Komiker Pandji Pragiwaksono wegen mutmaßlicher Beleidigung des Toraja-Stamms befragt

Komiker Pandji Pragiwaksono wurde am 2. Februar 2026 von der Polizei befragt wegen mutmaßlicher SARA-bedingter Beleidigungen gegenüber Totenriten des Toraja-Stamms. Der Fall ist in die Ermittlungsstufe vorgeschritten, obwohl Pandji weiterhin als anzeigender Zeuge gilt. Er gibt an, kooperativ zu sein und sich für seinen Witz entschuldigt zu haben.

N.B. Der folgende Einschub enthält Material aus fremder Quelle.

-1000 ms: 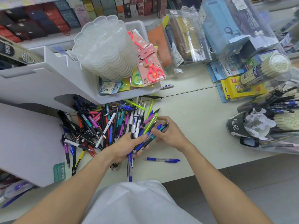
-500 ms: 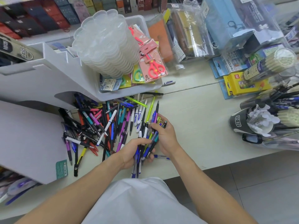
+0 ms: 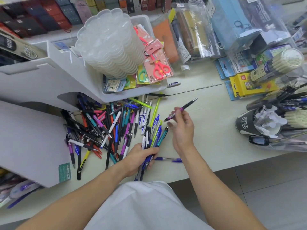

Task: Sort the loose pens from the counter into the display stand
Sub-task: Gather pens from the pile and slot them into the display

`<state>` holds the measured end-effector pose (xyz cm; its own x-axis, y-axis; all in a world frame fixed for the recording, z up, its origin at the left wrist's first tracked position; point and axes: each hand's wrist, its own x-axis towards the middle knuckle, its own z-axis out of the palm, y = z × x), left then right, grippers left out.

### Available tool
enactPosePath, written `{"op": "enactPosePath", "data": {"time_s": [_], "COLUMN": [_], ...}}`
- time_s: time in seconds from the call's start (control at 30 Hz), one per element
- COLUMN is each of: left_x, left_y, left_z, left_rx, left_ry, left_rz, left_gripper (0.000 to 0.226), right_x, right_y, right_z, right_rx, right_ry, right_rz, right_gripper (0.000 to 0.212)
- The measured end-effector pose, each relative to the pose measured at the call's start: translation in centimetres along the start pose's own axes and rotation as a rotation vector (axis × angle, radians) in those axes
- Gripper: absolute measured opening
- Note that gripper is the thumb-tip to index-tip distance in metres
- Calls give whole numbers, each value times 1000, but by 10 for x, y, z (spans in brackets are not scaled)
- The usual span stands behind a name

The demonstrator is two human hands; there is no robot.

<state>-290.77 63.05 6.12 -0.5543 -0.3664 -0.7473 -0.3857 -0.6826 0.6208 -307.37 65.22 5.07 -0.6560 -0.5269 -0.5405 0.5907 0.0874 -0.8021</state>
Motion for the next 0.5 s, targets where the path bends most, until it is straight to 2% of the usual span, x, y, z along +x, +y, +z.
{"op": "enactPosePath", "data": {"time_s": [0.1, 0.23, 0.3, 0.4, 0.5], "left_x": [0, -1, -1, -3, -7], "left_y": [0, 2, 1, 1, 1], "left_z": [-5, -7, -7, -8, -8], "left_rx": [-25, -150, -196, -235, -226], "left_ry": [7, 9, 15, -39, -101], "left_rz": [3, -6, -30, -51, -46], "left_gripper": [18, 11, 22, 35, 33], "right_x": [3, -28, -42, -47, -46], "right_y": [-19, -17, -6, 11, 15], "right_z": [-11, -24, -27, -31, -35], "right_rx": [-50, -422, -538, -587, -714], "right_ry": [62, -238, -325, -263, -255], "right_rz": [-42, 136, 187, 204, 137], "right_gripper": [12, 14, 18, 22, 25]}}
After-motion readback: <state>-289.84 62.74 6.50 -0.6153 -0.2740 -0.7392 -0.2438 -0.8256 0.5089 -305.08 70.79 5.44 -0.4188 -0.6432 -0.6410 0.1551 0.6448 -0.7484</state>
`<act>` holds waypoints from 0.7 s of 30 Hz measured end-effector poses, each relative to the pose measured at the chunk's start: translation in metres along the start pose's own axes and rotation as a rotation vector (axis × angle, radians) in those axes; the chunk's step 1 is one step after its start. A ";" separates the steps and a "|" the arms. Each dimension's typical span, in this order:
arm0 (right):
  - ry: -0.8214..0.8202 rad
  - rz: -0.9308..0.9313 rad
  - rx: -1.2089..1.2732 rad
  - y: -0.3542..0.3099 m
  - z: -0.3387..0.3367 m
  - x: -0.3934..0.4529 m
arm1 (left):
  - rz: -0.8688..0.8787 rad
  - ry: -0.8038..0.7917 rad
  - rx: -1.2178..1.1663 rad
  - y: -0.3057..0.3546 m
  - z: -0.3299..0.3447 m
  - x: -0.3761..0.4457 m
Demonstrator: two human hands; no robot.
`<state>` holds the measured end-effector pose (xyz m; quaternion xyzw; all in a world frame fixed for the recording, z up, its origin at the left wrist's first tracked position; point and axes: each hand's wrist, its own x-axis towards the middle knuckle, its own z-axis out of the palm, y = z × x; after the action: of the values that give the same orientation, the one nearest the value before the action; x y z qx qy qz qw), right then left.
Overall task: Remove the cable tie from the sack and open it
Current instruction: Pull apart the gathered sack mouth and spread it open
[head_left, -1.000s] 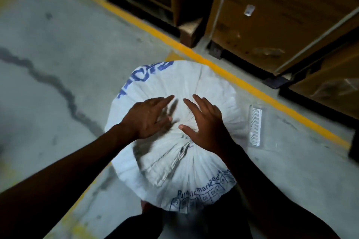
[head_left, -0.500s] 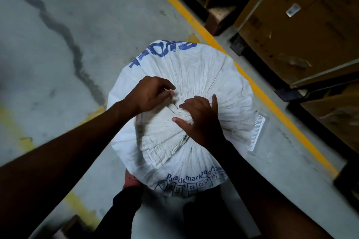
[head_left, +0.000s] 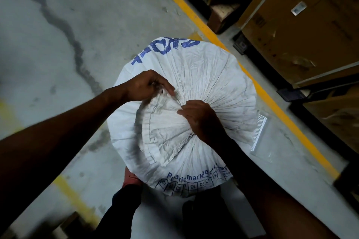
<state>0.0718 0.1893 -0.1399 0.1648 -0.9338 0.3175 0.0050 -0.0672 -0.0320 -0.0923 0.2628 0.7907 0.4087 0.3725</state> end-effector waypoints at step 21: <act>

Jakarta – Komiker Pandji Pragiwaksono ist in einen Rechtsfall verwickelt nach einer Anzeige des Toraja-Jugendbündnisses am 3. November 2025, die Beleidigungen und Hassrede mit SARA-Bezug bezüglich seiner Witze über Totenriten des Toraja-Stamms vorwirft. Am Montag, dem 2. Februar 2026, erschien Pandji im Gebäude der Bareskrim Polri in Süd-Jakarta zur Befragung als anzeigender Zeuge durch Ermittler der Direktorat Cyber Crime (Dittipidsiber) der Bareskrim Polri. Leiter der Unterdirektorat I Dittipidsiber Bareskrim Polri, Polizeikommissar Rizki Agung Prakoso, bestätigte, dass der Fall in die Ermittlungsstufe eskaliert ist. „Ja, Ermittlung“, sagte er Reportern am 3. Februar 2026. Pandji beantwortete 48 Fragen, alle im Zusammenhang mit seinem Stand-up-Material aus der viralen Show „Mens Rea“ Ende 2025. In seinem Witz beschrieb Pandji teure Toraja-Begräbnisse, die Familien verarmen lassen, wobei Leichen im Wohnzimmer bleiben, wenn das Geld fehlt. „In Toraja, wenn ein Familienmitglied stirbt, beerdigen sie es mit einer teuren Party. Richtig? Ja, richtig“, sagte er. Er fuhr fort: „Der Körper wird im TV-Zimmer, im Wohnzimmer platziert... Alles auf dem Fernseher anzuschauen fühlt sich wie Horror an. Wie Teletubbies schauen, das muss gruselig sein.“ Pandji erklärte, sich öffentlich für die als beleidigend empfundene Bemerkung entschuldigt zu haben. „Eigentlich ist die Entschuldigung schon erfolgt und öffentlich einsehbar, aber vielleicht geht es hier nur um die Fortsetzung der Anzeige. Ich folge dem Verfahren“, sagte er nach der Befragung. Er betonte seine Kooperationsbereitschaft: „Wenn gerufen, komme ich. Wenn gefragt, antworte ich.“ Obwohl der Fall voranschreitet, droht Pandji eine Gerichtsverhandlung, falls die Ermittlungen ausreichende Beweise erbringen. Die Polizei hat die nächsten Schritte nicht offengelegt, einschließlich möglicher Fallprüfung zur Festlegung seines rechtlichen Status.